Ağlarken bir yandan da gülmüştüm ve bu durum daha da ağlamama sebep olmuştu.
Beraber internet kafeye gittiğimiz gün bir şey araştırmıştım. Cinsel istismarın zaman aşımı 8 yılmış. Şimdiden 7 yılım kaldı abla. Bebeğimi doğurup büyütürken çalışacağım. Kazandığım parayla da en iyi avukatları tutup onu dava edeceğim. Bu benim yedi yıllık planım. Senden benim davama ortak olmanı isteyemem ama bu süreçte bana destek olur musun? Zor olacağını biliyorum. Bazı geceler İnci yüzünden uyuyamayacağız ama elimden geleni yapacağım abla. Söz veriyorum ben de sana destek olacağım. İşe gittiğinde ev işleri bende. Sevdiğin yemekleri de yapmayı öğrenirim. Ekmek almaya da artık büyüyünce İnci gider. Düşündüm de, kim bilir ne tatlı olur: koluna taktığı ve dizlerine kadar uzanan ekmek poşetinden görünen ucu koparılıp yenmiş ekmekle. Gül diye yazıyorum bunları. Yıllar sonra bunları okuyup gülelim diye yazıyorum.

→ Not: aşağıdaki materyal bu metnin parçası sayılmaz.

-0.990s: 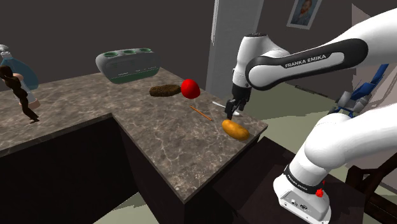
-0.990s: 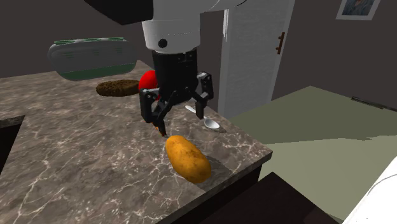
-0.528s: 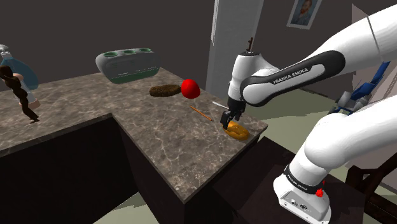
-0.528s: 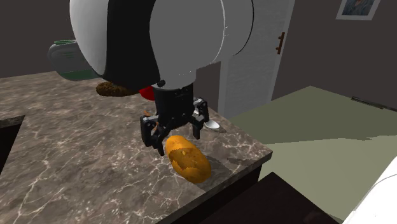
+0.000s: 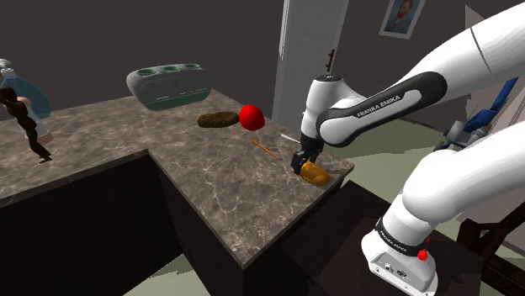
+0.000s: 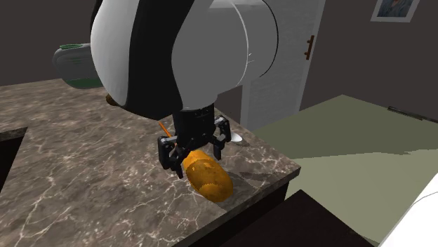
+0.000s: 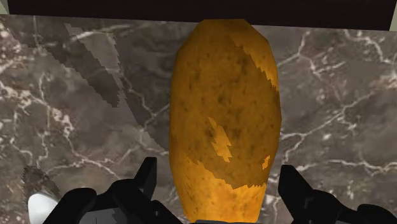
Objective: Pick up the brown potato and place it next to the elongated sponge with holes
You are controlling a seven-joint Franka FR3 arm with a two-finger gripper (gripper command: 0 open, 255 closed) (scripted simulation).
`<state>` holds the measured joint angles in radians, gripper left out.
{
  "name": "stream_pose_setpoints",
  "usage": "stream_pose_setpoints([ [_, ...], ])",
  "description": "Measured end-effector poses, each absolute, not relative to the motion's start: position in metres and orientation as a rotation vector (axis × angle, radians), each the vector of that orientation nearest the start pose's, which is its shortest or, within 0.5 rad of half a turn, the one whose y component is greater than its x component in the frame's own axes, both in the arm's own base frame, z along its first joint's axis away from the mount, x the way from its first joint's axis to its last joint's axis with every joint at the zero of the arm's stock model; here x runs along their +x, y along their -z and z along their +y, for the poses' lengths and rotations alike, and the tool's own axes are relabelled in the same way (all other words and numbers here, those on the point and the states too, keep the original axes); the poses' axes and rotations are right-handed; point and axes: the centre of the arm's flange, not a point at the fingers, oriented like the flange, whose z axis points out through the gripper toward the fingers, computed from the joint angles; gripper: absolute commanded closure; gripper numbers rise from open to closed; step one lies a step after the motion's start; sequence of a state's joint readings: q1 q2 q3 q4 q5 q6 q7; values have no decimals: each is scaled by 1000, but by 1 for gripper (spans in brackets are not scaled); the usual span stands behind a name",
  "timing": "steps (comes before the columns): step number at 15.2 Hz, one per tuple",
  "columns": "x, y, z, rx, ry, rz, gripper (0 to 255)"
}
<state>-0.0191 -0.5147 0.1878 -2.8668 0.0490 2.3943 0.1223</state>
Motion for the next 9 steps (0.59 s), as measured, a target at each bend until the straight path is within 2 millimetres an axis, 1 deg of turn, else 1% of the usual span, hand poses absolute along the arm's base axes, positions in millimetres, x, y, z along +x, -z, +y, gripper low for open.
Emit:
stream_pose_setpoints([
  [1,336,-331,49,-3194,70,18,0],
  [2,336,-331,49,-3194,70,18,255],
  [9,336,-331,49,-3193,72,18,255],
])
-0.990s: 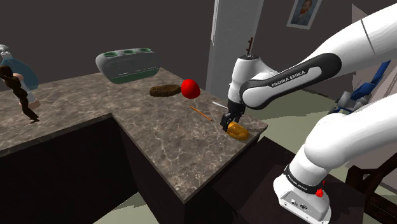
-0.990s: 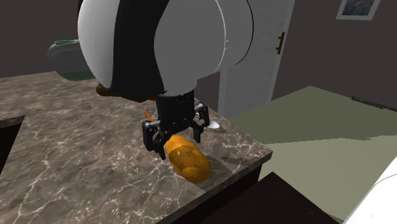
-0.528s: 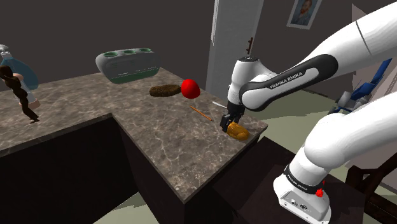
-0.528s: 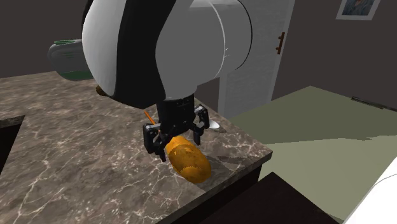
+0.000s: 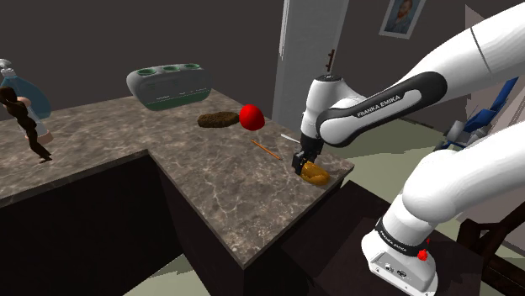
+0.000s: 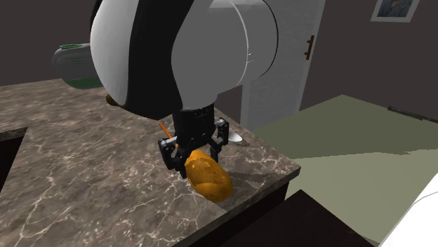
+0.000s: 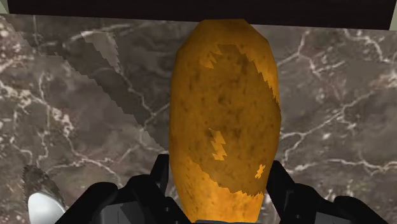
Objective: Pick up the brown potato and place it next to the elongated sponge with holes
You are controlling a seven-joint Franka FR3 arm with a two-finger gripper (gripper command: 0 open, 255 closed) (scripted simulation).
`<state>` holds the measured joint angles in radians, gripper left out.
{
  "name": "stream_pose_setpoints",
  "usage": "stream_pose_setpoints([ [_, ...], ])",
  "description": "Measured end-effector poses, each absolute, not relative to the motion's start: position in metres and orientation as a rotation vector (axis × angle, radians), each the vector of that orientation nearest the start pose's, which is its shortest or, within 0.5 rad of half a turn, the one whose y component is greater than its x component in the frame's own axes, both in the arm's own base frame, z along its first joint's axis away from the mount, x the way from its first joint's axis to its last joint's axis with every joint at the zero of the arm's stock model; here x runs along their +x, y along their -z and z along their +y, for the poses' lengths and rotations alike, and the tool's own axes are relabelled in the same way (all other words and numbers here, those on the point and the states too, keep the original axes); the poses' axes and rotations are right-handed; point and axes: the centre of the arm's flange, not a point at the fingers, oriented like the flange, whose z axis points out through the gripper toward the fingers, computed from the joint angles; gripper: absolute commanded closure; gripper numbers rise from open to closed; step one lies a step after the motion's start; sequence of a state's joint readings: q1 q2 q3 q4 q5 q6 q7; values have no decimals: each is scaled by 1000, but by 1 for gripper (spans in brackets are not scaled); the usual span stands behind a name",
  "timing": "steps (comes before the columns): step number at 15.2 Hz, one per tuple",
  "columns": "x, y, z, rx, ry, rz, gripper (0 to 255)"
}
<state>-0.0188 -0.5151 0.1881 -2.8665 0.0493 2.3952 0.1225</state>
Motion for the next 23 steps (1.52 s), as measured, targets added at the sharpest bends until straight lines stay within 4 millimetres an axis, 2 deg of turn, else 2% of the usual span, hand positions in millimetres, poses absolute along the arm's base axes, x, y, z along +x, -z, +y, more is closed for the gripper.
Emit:
stream_pose_setpoints([
  [3,336,-331,49,-3193,72,18,255],
  [6,335,-342,49,-3193,71,18,255],
  [23,335,-430,49,-3193,71,18,255],
])
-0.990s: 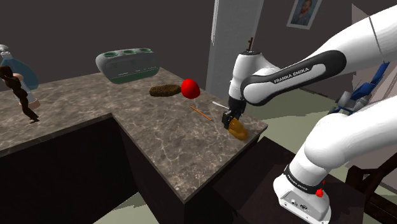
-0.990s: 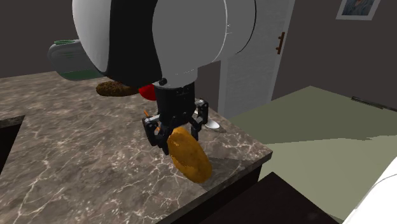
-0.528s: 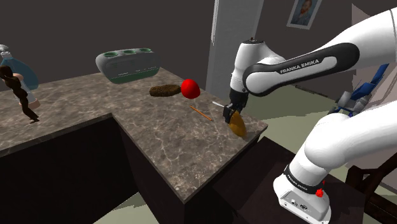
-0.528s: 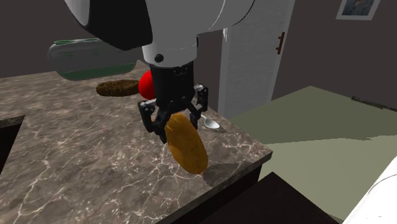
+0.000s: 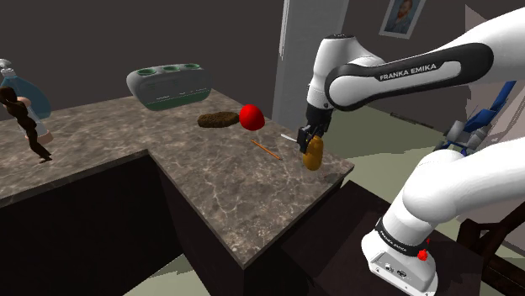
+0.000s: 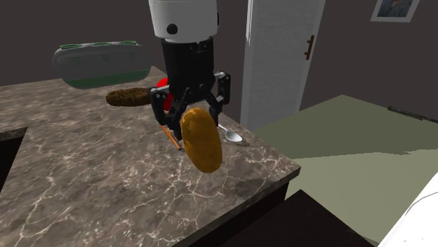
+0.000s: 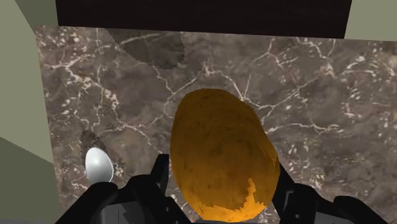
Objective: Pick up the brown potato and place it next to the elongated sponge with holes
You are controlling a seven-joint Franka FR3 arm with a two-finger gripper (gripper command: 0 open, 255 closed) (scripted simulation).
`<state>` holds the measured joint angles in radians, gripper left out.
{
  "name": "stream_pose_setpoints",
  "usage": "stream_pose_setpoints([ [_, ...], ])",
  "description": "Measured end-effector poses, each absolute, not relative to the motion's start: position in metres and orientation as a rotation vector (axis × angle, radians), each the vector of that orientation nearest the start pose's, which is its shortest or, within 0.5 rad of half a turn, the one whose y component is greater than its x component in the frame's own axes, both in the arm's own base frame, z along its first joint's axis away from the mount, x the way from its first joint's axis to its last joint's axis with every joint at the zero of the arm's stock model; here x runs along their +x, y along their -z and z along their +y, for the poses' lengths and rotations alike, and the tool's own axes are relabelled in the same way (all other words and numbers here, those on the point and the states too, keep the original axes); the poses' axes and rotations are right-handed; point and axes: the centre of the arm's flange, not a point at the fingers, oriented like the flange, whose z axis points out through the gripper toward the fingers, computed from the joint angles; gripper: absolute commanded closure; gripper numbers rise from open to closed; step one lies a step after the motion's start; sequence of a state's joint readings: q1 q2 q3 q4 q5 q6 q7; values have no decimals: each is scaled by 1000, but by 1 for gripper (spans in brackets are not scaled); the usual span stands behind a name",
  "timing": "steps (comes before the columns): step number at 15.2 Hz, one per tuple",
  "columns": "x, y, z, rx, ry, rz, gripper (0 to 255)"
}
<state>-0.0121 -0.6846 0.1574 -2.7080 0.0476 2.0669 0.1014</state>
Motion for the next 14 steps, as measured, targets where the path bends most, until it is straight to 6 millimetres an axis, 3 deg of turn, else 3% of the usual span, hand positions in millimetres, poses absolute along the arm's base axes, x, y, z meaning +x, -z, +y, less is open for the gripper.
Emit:
stream_pose_setpoints([
  [7,336,-467,48,-3193,71,18,255],
  [14,399,-471,94,-3195,70,17,255],
])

Uzun zamandır okula gidemediğim için kalem tutmak elimi ağrıttı. Daha fazla uzatmayacağım mektubu. Hem iki tane tek kâğıdım var, anca yeter. İyi ki hayatıma girdin abla. İyi ki beni dışlamadın ve bana bir canavarmışım gibi davranmadın. Eğer olur da bir gün bana bir şey olursa kızım sana emanet. Seni bu yükün altında bıraktığım için üzgünüm. Senden başka kimsem yok. Kalbimi sıcacık yaptığın ve beni yalnız bırakmadığın için teşekkür ederim. Seni çok seviyorum abla. Mektubumu da okurken sakın ağlama olur mu? Sonra başın ağıyor.
Ve, hiç kapanmayacak bir yara izim daha olmuştu.